La rémission durable de la CU est généralement le seul objectif des cliniciens et des patients, mais la possibilité de réduire le risque de cancer colorectal (CCR) grâce à la mésalamine ou à d’autres préparations de 5-ASA est une raison importante de plus de poursuivre ce traitement de première intention à long terme chez le plus grand nombre possible de patients.

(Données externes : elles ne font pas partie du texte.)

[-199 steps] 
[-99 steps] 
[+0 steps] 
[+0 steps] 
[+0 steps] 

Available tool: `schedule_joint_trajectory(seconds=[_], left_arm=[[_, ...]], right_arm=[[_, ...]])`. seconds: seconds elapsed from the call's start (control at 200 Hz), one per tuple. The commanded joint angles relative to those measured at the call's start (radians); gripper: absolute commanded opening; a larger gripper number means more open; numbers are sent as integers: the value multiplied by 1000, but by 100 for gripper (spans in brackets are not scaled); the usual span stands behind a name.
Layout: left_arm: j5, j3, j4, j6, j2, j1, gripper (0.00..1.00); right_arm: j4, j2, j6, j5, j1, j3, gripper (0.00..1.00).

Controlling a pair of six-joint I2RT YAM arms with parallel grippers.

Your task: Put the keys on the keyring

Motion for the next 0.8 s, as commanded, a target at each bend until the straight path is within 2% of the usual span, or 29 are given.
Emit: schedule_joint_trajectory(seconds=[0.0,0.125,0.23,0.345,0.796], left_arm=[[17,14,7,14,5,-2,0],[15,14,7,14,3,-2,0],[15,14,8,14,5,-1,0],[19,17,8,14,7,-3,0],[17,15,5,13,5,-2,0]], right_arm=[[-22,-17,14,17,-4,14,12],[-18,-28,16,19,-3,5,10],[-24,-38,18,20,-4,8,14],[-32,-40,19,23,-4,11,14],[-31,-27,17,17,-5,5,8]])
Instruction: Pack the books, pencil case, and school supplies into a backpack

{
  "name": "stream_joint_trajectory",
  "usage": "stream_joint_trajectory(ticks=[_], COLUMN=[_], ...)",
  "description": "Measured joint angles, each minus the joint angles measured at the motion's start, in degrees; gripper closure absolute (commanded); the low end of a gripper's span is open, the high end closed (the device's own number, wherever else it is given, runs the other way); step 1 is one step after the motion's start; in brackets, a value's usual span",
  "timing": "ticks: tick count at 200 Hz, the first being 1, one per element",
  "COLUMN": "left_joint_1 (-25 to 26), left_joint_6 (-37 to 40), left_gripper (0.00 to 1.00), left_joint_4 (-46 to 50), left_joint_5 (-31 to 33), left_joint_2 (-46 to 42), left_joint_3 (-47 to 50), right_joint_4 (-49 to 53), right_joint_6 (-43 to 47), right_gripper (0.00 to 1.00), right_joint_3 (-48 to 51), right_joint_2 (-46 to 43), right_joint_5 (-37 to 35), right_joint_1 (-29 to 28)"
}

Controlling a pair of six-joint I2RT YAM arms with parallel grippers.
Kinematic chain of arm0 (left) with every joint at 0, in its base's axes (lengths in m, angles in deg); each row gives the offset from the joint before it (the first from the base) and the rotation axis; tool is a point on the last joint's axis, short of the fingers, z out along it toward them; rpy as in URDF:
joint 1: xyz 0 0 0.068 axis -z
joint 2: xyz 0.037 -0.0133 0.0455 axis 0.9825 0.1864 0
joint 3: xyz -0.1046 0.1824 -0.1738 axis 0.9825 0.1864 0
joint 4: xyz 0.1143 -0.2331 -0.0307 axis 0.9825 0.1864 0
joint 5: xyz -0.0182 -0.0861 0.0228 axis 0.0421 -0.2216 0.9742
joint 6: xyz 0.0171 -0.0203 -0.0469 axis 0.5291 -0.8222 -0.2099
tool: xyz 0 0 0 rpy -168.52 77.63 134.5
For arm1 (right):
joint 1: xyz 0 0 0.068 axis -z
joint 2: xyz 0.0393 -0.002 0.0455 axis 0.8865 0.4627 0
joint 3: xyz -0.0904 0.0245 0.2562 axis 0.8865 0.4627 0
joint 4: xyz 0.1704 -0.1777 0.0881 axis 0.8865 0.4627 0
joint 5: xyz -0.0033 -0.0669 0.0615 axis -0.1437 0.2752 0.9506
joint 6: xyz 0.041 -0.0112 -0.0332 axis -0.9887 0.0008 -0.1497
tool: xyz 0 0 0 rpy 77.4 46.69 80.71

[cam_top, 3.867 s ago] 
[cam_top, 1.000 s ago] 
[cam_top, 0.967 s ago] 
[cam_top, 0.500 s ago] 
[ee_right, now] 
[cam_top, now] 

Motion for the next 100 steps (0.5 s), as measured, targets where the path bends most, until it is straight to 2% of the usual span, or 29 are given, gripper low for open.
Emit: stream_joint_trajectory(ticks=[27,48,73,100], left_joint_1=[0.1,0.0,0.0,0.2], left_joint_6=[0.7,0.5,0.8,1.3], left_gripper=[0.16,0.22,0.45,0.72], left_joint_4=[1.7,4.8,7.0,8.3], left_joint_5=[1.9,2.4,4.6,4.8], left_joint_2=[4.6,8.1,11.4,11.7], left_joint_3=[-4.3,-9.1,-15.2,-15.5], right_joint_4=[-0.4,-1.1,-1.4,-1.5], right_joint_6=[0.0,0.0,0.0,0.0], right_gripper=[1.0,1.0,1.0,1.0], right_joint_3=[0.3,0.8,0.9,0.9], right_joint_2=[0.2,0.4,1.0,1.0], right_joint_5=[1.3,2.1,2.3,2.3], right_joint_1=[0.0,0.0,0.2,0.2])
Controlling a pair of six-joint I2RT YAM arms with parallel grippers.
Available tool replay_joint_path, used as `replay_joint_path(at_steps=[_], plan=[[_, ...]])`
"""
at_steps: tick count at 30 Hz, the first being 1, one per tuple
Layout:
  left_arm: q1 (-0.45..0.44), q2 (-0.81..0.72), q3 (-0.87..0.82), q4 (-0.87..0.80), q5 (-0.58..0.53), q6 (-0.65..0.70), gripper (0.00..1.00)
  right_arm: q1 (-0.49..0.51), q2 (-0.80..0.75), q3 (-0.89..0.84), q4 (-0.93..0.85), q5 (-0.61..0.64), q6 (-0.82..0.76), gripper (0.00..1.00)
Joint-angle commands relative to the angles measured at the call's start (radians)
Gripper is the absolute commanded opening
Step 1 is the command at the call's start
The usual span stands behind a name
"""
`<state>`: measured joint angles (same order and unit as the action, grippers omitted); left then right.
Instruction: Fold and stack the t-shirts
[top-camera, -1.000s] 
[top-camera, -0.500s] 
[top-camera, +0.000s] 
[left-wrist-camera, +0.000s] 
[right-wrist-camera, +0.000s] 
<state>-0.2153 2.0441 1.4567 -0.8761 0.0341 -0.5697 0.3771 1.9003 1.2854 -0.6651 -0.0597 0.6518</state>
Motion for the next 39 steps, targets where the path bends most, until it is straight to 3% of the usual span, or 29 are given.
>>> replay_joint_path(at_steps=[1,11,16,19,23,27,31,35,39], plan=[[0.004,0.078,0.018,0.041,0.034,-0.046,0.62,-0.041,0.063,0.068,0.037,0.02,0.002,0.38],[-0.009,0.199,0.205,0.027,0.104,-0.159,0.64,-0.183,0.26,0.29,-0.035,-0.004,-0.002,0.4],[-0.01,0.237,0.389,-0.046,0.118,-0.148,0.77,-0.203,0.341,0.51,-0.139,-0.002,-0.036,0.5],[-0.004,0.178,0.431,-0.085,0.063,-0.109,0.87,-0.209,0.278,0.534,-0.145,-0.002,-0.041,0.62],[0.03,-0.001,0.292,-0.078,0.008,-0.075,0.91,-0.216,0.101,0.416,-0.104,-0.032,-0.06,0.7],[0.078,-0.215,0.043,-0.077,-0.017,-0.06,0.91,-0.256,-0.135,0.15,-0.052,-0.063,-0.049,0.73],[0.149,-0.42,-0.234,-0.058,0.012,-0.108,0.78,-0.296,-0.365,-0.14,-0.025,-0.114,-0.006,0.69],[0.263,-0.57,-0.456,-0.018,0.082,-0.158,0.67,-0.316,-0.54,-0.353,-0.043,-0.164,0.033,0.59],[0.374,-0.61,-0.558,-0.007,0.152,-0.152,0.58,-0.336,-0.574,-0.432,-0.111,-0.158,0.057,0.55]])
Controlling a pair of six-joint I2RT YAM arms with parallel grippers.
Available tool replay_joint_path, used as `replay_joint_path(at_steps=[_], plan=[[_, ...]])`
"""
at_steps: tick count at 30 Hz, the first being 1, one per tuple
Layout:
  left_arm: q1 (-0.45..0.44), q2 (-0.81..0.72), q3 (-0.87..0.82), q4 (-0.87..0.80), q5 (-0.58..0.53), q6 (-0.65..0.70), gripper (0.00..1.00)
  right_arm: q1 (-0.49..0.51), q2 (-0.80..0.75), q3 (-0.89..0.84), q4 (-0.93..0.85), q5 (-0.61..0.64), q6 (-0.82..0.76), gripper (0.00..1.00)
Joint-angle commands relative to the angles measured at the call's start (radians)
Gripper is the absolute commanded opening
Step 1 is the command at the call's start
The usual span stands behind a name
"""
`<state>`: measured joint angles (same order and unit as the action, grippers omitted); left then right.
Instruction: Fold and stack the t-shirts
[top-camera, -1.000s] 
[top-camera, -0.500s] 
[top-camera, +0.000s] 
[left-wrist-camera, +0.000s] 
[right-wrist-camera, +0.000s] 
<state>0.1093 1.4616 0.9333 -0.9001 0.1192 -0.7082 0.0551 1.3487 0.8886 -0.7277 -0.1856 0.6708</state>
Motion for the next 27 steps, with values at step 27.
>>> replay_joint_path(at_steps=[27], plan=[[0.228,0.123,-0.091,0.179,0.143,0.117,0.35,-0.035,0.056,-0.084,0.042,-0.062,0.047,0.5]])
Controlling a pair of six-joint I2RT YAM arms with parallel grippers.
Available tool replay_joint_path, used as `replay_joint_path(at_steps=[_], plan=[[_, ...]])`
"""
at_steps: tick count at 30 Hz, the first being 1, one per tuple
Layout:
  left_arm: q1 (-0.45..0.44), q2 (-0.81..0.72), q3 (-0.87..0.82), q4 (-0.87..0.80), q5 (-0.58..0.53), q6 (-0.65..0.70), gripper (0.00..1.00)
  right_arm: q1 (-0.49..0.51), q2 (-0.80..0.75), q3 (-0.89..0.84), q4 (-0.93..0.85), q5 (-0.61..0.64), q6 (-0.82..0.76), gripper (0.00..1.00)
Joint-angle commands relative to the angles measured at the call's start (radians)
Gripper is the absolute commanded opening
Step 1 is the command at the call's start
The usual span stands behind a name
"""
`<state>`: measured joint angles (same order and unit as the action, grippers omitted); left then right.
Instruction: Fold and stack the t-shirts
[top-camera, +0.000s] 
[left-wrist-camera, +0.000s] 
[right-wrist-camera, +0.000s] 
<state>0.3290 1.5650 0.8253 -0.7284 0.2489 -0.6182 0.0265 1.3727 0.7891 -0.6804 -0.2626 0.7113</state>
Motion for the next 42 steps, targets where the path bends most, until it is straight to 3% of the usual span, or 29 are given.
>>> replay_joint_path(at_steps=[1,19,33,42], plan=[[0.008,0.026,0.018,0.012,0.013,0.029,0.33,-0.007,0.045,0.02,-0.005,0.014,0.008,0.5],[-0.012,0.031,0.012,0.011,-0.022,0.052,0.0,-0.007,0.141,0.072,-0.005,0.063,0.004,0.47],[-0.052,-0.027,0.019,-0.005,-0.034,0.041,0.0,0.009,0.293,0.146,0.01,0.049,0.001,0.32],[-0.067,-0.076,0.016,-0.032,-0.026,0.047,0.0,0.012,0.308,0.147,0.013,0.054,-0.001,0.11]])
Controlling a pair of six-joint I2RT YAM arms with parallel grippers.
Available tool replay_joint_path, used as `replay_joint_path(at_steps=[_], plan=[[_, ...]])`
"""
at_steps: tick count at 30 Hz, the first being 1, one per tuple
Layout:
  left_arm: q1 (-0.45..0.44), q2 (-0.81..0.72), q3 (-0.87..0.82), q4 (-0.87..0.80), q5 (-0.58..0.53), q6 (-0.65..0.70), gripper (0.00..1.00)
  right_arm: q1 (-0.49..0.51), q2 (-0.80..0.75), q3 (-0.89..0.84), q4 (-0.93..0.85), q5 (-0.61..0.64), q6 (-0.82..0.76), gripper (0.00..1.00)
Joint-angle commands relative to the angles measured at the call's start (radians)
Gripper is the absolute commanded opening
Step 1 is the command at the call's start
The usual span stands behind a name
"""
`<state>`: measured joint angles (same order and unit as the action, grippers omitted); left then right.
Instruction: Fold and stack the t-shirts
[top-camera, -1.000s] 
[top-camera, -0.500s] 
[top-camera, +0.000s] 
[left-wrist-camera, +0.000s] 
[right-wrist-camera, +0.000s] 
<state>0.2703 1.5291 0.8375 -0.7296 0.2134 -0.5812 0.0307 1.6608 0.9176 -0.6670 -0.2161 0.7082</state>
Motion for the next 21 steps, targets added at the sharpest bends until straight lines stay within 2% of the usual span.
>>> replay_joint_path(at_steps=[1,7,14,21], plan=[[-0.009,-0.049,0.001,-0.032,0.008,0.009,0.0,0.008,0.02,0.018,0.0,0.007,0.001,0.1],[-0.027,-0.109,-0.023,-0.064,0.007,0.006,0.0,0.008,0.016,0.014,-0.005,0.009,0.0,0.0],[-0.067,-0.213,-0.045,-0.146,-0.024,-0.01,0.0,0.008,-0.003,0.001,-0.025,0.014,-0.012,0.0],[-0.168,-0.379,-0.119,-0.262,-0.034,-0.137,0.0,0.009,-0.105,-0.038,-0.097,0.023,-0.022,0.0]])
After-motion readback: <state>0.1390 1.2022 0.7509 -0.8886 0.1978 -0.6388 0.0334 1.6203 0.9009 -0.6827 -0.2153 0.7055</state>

Il ressort de nouvelles données issues de la cohorte de CESAME (Cancers et Sur-risque Associé aux Maladies Inflammatoires Chroniques de l’Intestin en France) - laquelle regroupe près de 20 000 patients atteints d’une maladie inflammatoire de l’intestin en France – que le risque de CCR a chuté de 48 % (p=0,03) sous 5-ASA et que la réduction, statistiquement significative, était d’autant plus marquée que la CU était ancienne ou que les patients présentaient des facteurs de risque de CCR, explique le Dr Laurent Beaugerie, Service de gastroentérologie, Hôpital Saint-Antoine, Paris. «Ces résultats concordent avec diverses données montrant que la chimioprévention du CCR est un effet réel du 5-ASA», affirme-t-il, citant à l’appui de ses dires une méta-analyse antérieure qui avait aussi mis en évidence une diminution d’environ 50 % du risque de cancer sous 5-ASA. Bien que les données de CESAME aient aussi permis d’établir un lien entre les thiopurines et un risque moindre de cancer, le lien n’a pas atteint le seul de signification statistique, ce qui semble indiquer que l’effet préventif du 5-ASA tient à un mécanisme autre que la maîtrise de la maladie.

Résumé

Les préparations de 5-ASA, comme les sachets de mésalamine à libération prolongée, sont connues pour être bien tolérées dans le traitement de première intention de la CU légère ou modérée, mais leur efficacité dépend totalement de l’observance du traitement. Fois après fois, l’observance s’est révélée un facteur clé de la réussite du traitement, et l’étude PODIUM ne fait pas exception, la cicatrisation de la muqueuse étant une composante de la rémission à 12 mois chez la vaste majorité des patients. La simplicité de la posologie uniquotidienne semble optimiser l’adhésion au traitement, mais la sensibilisation du patient à la possibilité d’un meilleur pronostic, notamment grâce à la prévention du cancer, a aussi sa place.